Hi Gina, Thanks so much for your recommendation! We've added the review above. :)

Posted : Nov 28, 2016 06:57


Gina

Please consider adding A Boy Named Beckoning: The True Story of Dr. Carlos Montezuma (Lerner/Carolrhoda) to your list. Carlos Montezuma's influence was so important for the cause of civil rights for the indigenous people. Thank you.

Posted : Nov 23, 2016 07:42


Katie Bircher

Laura, thank you so much for your recommendations! I've added them to our list along with the review of Fatty Legs.

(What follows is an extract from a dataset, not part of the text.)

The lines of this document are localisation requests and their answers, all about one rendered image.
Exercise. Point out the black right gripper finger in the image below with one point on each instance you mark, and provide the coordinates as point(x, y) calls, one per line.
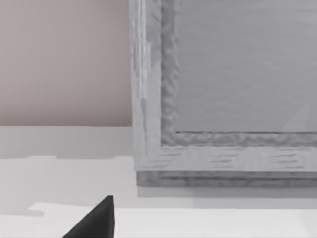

Posted : Oct 11, 2016 05:20


Laura Cowie

I would love to add two short novels from Annick Press to the list: Fatty Legs:a true story (2010): Margaret is excited to leave her home in the High Arctic to go to school for the first time, even though it means leaving her family far behind. However, the spirited young girl soon finds an enemy in Raven, a harsh teacher who takes a strong dislike to her. Margaret's resilience shines through this novel based on the remembrances of Inuit elder, Margaret Pokiak, as retold to her daughter-in-law Christy Jordan-Fenton. Coloured illustrations and personal photographs make the story even more real. The follow up story, A Stranger From Home (2011), follows Margaret's journey back to her community, feeling separated from her family by all she has been taught.